使用済み容器に対する取り組みも積極的に行われている。自動販売機の設置の際は、脇に空き容器を分別して入れる箱を設置している。「容器は、清涼飲料のおいしさを届けるために色々な種類の中から最適なものが模索され、商品の仕様に合うものが開発、採用されてきました。今はそれらのリサイクルについて、より良い方法を考え、実践しているところです」(芳田専務理事)。容器の特性に応じた分別収集の呼びかけが行われ、消費者の協力を求めているのが現状だ。

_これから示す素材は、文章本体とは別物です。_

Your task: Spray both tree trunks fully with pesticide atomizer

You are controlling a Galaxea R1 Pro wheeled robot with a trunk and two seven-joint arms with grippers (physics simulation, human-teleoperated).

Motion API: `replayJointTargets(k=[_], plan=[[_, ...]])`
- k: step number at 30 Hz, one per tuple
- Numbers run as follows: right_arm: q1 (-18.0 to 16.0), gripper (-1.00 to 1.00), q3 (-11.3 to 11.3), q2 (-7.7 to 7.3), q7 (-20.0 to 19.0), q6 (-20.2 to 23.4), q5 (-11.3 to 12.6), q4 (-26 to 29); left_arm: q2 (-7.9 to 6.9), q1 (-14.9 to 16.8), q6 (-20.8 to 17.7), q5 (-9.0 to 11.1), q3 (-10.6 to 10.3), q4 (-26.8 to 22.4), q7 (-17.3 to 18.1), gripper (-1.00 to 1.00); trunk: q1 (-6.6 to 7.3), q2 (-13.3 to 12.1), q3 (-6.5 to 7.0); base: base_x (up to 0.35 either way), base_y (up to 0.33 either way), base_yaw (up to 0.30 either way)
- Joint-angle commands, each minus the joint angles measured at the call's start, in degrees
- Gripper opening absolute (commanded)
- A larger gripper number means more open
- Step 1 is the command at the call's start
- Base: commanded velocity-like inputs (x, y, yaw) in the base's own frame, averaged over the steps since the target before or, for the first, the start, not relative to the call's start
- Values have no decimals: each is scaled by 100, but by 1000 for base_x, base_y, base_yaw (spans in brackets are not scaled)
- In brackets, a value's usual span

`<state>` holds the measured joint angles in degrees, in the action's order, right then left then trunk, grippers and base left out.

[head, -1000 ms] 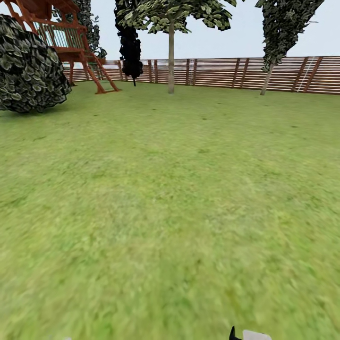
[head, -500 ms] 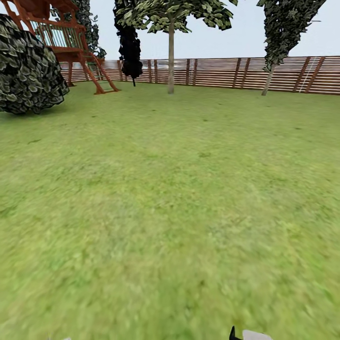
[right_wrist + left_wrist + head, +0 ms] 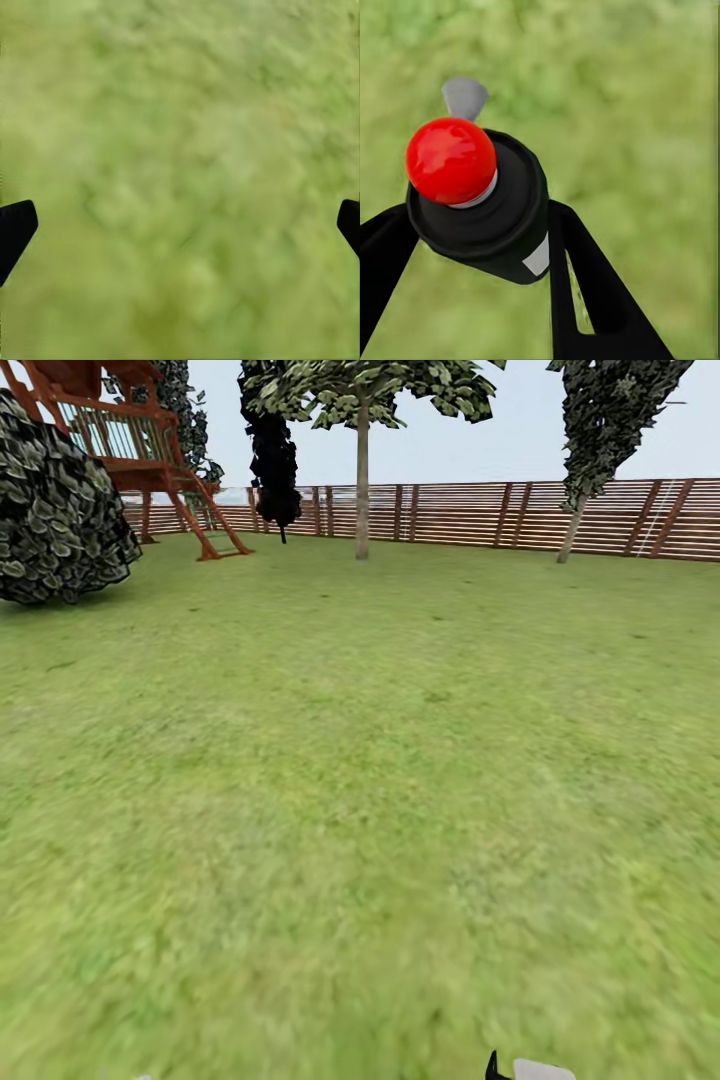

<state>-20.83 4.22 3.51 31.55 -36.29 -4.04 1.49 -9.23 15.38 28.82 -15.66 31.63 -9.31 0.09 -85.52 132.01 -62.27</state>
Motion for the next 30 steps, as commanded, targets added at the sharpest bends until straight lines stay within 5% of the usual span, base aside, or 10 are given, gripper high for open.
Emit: replayJointTargets(k=[1, 30], plan=[[0, 100, 0, 0, 0, 0, 0, 0, 0, 0, 0, 1, 1, -1, 0, -100, 0, 0, 0, 338, 0, 0], [0, 100, 0, 1, 0, 1, 0, 0, 0, 0, -4, 1, 1, -1, 15, -100, 0, 0, 0, 338, 0, 0]])
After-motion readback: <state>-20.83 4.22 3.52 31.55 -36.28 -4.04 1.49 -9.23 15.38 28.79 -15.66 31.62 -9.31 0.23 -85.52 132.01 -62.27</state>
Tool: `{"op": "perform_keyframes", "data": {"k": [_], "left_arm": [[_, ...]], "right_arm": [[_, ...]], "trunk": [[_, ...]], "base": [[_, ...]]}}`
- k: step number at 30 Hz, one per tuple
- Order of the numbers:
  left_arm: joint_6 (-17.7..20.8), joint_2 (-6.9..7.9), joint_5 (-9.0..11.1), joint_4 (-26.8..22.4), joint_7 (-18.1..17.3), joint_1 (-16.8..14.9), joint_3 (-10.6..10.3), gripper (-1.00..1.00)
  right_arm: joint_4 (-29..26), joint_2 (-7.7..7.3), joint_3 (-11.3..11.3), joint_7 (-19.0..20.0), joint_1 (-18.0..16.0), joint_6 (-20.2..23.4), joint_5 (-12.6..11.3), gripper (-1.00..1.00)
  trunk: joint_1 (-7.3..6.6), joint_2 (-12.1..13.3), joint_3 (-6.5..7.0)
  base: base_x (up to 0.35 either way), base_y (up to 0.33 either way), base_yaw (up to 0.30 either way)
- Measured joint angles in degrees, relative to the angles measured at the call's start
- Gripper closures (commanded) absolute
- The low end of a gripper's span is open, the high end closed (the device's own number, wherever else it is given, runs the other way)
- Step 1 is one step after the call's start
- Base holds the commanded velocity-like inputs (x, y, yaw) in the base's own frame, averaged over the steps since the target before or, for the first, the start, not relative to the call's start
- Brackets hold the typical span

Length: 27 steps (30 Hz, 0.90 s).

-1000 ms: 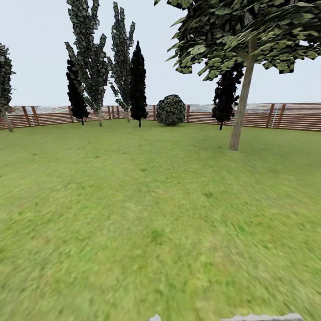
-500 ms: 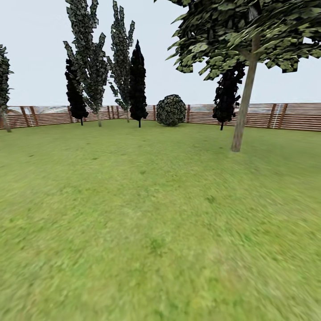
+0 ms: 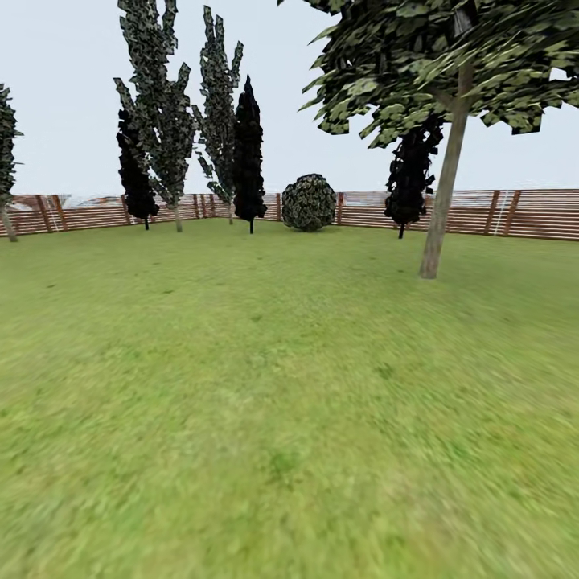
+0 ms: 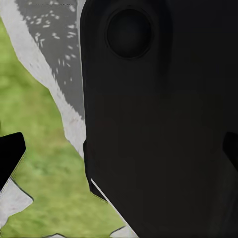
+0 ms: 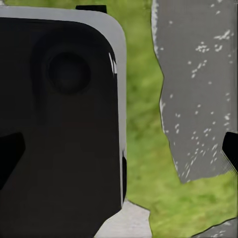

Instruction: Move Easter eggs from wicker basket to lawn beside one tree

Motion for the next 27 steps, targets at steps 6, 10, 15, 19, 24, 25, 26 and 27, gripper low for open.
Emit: {"op": "perform_keyframes", "data": {"k": [6, 10, 15, 19, 24, 25, 26, 27], "left_arm": [[0.0, 0.0, 0.0, 0.0, 0.0, 0.0, -0.01, -1.0], [0.0, 0.0, 0.0, 0.0, 0.0, 0.0, 0.01, -1.0], [0.0, 0.0, 0.0, 0.0, 0.0, 0.0, 0.0, -1.0], [0.0, 0.0, 0.0, 0.0, 0.0, 0.0, -0.01, -1.0], [0.0, 0.0, 0.0, 0.0, 0.0, 0.0, 0.03, -1.0], [0.0, 0.0, 0.0, 0.0, 0.0, 0.0, 0.04, -1.0], [0.0, 0.0, 0.0, 0.0, 0.0, 0.0, 0.02, -1.0], [0.0, 0.0, 0.0, 0.0, 0.0, 0.0, 0.01, -1.0]], "right_arm": [[0.0, 0.0, 0.0, -0.01, 0.0, 0.0, 0.01, -1.0], [0.0, 0.0, 0.0, 0.0, 0.0, 0.0, 0.02, -1.0], [0.0, 0.0, 0.0, -0.01, 0.0, 0.0, -0.01, -1.0], [0.0, 0.0, 0.01, -0.01, 0.0, 0.0, -0.01, -1.0], [0.0, 0.0, 0.01, 0.0, 0.0, 0.0, 0.02, -1.0], [0.0, 0.0, 0.01, 0.0, 0.0, 0.0, 0.02, -1.0], [0.0, 0.0, 0.0, 0.0, 0.0, 0.0, 0.02, -1.0], [0.0, 0.0, 0.0, 0.0, 0.0, 0.0, 0.02, -1.0]], "trunk": [[0.0, 0.0, 0.0], [0.0, 0.0, 0.0], [0.0, 0.0, 0.0], [0.0, 0.0, 0.0], [0.0, 0.0, 0.0], [0.0, 0.0, 0.0], [0.0, 0.0, 0.0], [0.0, 0.0, 0.0]], "base": [[0.34, 0.0, 0.0], [0.34, 0.0, 0.0], [0.34, 0.0, 0.0], [0.34, 0.0, 0.0], [0.34, 0.0, 0.0], [0.34, 0.0, 0.0], [0.34, 0.0, 0.0], [0.34, 0.0, 0.0]]}}
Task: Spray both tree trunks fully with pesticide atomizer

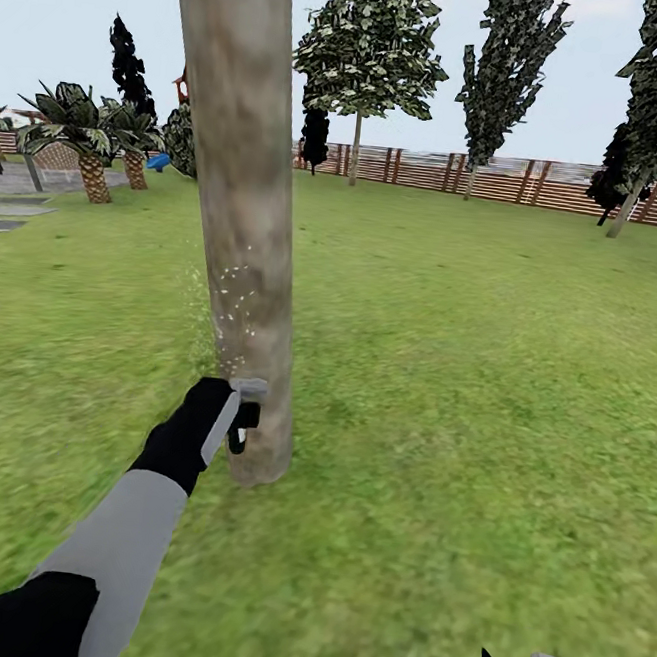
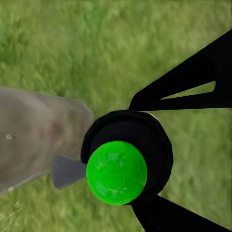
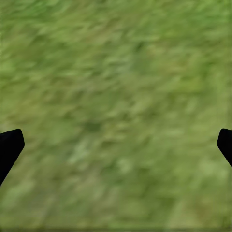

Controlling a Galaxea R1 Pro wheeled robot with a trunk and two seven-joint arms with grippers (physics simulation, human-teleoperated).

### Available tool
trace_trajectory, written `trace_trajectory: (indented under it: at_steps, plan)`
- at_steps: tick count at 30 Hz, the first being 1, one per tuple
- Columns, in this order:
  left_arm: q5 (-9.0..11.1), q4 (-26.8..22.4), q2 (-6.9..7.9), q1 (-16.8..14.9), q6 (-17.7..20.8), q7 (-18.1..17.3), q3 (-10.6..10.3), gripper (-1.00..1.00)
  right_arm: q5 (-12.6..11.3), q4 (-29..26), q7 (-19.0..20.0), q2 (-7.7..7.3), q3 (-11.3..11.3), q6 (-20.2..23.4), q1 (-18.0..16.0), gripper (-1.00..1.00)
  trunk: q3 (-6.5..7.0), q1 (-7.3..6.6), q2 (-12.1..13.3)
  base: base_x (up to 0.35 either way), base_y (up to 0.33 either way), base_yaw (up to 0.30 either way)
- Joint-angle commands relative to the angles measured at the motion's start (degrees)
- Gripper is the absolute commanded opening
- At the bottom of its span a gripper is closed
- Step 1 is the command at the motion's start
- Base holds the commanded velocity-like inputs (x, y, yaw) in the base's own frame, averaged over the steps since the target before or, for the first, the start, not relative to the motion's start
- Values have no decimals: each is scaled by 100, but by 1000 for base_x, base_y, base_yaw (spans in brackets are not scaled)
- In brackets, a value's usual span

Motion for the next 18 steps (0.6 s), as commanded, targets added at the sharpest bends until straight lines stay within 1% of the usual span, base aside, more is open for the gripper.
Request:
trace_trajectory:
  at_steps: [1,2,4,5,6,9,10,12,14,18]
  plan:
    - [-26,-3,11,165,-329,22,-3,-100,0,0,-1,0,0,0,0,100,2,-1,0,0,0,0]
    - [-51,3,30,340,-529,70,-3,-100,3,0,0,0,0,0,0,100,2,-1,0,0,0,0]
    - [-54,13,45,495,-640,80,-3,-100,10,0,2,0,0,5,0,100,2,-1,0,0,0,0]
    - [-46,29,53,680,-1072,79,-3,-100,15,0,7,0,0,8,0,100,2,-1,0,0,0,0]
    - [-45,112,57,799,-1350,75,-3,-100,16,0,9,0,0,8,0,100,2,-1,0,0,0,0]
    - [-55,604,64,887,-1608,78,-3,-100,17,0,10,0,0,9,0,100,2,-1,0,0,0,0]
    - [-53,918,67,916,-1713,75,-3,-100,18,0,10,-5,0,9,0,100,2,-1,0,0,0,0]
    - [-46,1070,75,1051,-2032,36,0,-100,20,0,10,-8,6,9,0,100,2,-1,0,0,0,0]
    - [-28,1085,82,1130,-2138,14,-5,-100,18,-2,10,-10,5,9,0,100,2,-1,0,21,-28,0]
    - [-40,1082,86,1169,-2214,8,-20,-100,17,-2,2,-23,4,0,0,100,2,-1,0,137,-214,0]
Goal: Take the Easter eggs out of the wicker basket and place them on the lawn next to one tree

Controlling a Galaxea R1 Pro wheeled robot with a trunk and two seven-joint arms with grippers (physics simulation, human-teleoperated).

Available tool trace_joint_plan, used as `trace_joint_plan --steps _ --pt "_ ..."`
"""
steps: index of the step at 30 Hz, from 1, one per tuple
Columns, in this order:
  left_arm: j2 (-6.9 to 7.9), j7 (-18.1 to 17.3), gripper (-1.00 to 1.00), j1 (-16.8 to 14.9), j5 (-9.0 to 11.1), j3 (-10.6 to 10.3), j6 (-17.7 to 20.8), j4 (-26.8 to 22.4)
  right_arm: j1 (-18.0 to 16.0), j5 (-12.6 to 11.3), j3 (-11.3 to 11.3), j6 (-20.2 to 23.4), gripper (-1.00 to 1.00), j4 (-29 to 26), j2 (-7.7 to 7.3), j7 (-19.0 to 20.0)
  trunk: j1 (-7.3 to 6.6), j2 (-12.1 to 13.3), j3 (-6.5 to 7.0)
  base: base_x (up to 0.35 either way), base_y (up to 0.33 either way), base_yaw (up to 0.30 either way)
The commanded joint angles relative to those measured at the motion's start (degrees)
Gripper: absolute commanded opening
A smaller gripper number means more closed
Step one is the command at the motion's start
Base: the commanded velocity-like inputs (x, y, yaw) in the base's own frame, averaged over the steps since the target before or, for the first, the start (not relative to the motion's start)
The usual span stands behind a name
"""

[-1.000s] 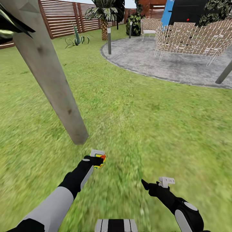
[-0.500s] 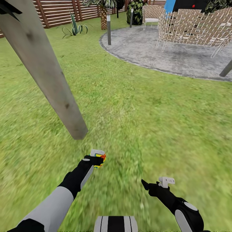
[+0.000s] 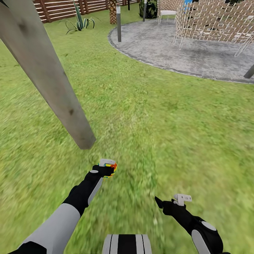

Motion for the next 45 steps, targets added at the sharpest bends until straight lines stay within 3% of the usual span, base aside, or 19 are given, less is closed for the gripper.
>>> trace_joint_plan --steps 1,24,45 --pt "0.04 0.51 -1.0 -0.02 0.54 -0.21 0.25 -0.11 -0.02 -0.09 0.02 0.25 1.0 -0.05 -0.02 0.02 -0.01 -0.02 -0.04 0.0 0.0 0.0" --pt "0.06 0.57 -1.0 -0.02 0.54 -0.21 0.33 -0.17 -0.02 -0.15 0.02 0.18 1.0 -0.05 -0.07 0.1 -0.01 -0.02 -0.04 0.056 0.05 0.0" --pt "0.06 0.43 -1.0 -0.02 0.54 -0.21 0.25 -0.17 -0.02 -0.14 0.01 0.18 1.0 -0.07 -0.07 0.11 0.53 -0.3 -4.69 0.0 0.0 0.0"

飲料メーカーの工場における環境活動とゼロエミッション化への挑戦

サントリー(株)の取り組み

●環境活動TOPIC
創業以来の「自然との共生」という精神によって、全工場において敷地面積の約2分の1を緑地面積とし、その緑化活動について各方面から表彰を受けている。梓の森工場(栃木県)では、ゲンジボタルの幼虫を育て、敷地内の用水路に放流する“梓の森ボタル”を飛ばそう!プロジェクトが行われている。

キリンビバレッジ(株)の取り組み

●ゼロエミッション化
湘南・舞鶴工場でそれぞれISO14001環境マネジメントシステムの認証を取得し、環境保全活動に力を注いでいる。製造工程において排出される廃棄物を59種類に分別して100%再資源化と燃料・電力・用水の削減に積極的に取り組んでいる。湘南工場は、清涼飲料業界最大規模で、年間約2900万ケースの製造能力を誇る。ここでは、缶、紙、ペットボトルの主要な容器の製造が可能であり、物流などの環境負荷の低減にもつながる総合飲料工場として機能している。

アサヒ飲料(株)の取り組み

●環境活動TOPIC
柏・富士山・北陸・明石各工場周辺の美化活動や工場見学者・お客様感謝デーの来訪者にリサイクル製品の展示による啓発活動を行っている。富士山工場の「うるおいの森植樹祭」(富士宮市主催)への参加や柏工場の「手賀沼クリンピック」への参加など、地域全体の環境保全活動に積極的に取り組んでいる。

サッポロビール飲料(株)の取り組み

●ゼロエミッション化
飲料製品の製造を行う神奈川事業所でISO14001環境マネジメントシステムの認証を取得。燃料と電力の使用によるCO2排出量の削減と製造時の副産物と廃棄物の100%再資源化を達成している。特に「茶系飲料」製造時に排出される茶殻の算出方法を従来より厳しく定め、廃水処理施設に流入した茶殻を効率的に脱水処理することで減量化を図っている。